A Toronto senior is facing deportation after more than 20 years in Canada on work permits that were consistently granted by Immigration, Refugees Citizenship Canada.
“I love this country more than any other country – it’s my home, so why?” explained Samuel Nyaga with tears running down his face during an interview with Global News in Toronto’s Little Jamaica.
The 75-year old escaped Kenya in 2000 as a refugee during the height of democracy movements and the push for a multi-party system. He says he left due to fears of political prosecution after an attempt on his life.
“I got advice: ‘you have to run away.'”
“They injured me I have a scar here they wanted to kill me,” added Nyaga pointing to his right thigh.

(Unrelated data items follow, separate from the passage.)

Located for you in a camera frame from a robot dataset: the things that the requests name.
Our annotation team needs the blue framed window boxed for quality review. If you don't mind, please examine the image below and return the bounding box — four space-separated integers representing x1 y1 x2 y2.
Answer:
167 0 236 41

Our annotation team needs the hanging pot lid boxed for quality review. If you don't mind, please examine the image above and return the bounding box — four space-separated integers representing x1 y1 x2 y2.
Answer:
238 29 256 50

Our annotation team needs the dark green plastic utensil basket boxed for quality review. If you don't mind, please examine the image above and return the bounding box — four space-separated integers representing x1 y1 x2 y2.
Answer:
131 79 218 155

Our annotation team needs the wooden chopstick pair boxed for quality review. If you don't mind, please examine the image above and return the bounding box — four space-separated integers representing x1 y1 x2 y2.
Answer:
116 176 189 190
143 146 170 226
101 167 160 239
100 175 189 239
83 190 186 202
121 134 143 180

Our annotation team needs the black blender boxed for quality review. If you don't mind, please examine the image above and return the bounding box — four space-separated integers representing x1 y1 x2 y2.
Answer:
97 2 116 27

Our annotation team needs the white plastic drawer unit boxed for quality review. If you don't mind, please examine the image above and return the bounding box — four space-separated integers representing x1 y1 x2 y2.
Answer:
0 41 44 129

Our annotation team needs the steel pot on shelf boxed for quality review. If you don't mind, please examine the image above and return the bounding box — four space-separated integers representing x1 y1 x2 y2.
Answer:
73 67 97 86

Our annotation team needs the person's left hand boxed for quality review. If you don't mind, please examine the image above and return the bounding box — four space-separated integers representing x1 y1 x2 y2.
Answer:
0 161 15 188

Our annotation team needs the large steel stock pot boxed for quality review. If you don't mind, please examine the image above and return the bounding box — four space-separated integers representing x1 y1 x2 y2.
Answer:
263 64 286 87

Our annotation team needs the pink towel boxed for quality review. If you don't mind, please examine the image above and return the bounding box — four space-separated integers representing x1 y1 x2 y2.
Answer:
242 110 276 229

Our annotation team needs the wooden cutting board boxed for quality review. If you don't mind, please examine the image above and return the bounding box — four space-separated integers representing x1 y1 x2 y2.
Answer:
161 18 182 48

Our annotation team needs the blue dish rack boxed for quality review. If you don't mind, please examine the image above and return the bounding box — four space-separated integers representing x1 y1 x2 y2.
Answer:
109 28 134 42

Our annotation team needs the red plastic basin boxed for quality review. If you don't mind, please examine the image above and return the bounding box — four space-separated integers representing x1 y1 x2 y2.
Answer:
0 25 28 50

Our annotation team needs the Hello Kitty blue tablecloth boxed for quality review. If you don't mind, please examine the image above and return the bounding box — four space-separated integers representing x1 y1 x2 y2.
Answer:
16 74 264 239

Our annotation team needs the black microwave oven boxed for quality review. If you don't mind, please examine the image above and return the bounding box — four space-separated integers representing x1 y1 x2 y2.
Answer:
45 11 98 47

Nyaga’s lawyer Ariel Hollander says for 17-years the federal government issued work permits for the senior up until 2017 when he lost his job as a security guard at a condominium in Toronto because his work permits expired. Applications and appeals to remain in Canada on humanitarian grounds have been turned down.
“They just don’t know their rights and that was this case. He didn’t know that applying again for a humanitarian and compassionate application was an option, he didn’t know that if a work permit application is denied that he can apply again,” Hollander said.
In a five-page decision obtained by Global News, the Canadian Border Service Agency (CBSA) outlined the reasons for deportation and why the Inland Security Officer wouldn’t grant a deferral of the deportation. The officer states the senior knew of his impending removal since 2010, the officer also felt through risk assessment the man’s life would not be in danger if he returned to Kenya.
“While I acknowledge that it may take some time for him to reintegrate back to Kenyan society, it has to be understood that this is an unfortunate yet inherent result of the removal process and it does not constitute unusual or disproportionate hardship upon him,” wrote the Inland Security Officer.
“I am unable to conclude that removal to Kenya at this time would expose the applicant to risk of death, extreme sanction or inhumane treatment.”
Hollander says he doesn’t understand why Immigration, Refugees and Citizenship Canada (IRCC) continued to issue work permits up until 2017.
“He was out of status for more than ten years. I do not know why suddenly it’s so important, so urgent to deport him?” questioned Hollander.
The CBSA cited privacy reasons as to why they wouldn’t discuss Nyaga’s case. In a more generalized sense, the agency wrote;
“Those being removed have either exhausted or chosen not to pursue further legal recourse and have no legal right to remain in Canada. The removal order remains valid until it is enforced or the foreign national becomes a permanent resident,” wrote Jacqueline Roby, CBSA communications advisor.
“The process to obtain a travel document involves three principal groups: the Government of Canada; the person ordered removed from Canada; and, the foreign government who is being asked to issue the travel document. The process of obtaining travel documents will vary.”
Nyaga says he hopes the IRCC will review the application to stay but that process can take up to two years. So, as it is, Nyaga says he will report to Pearson International Airport on Jan. 4 in hopes of someday returning to the country he calls home.
“Honestly, I belong here,” Nyaga said.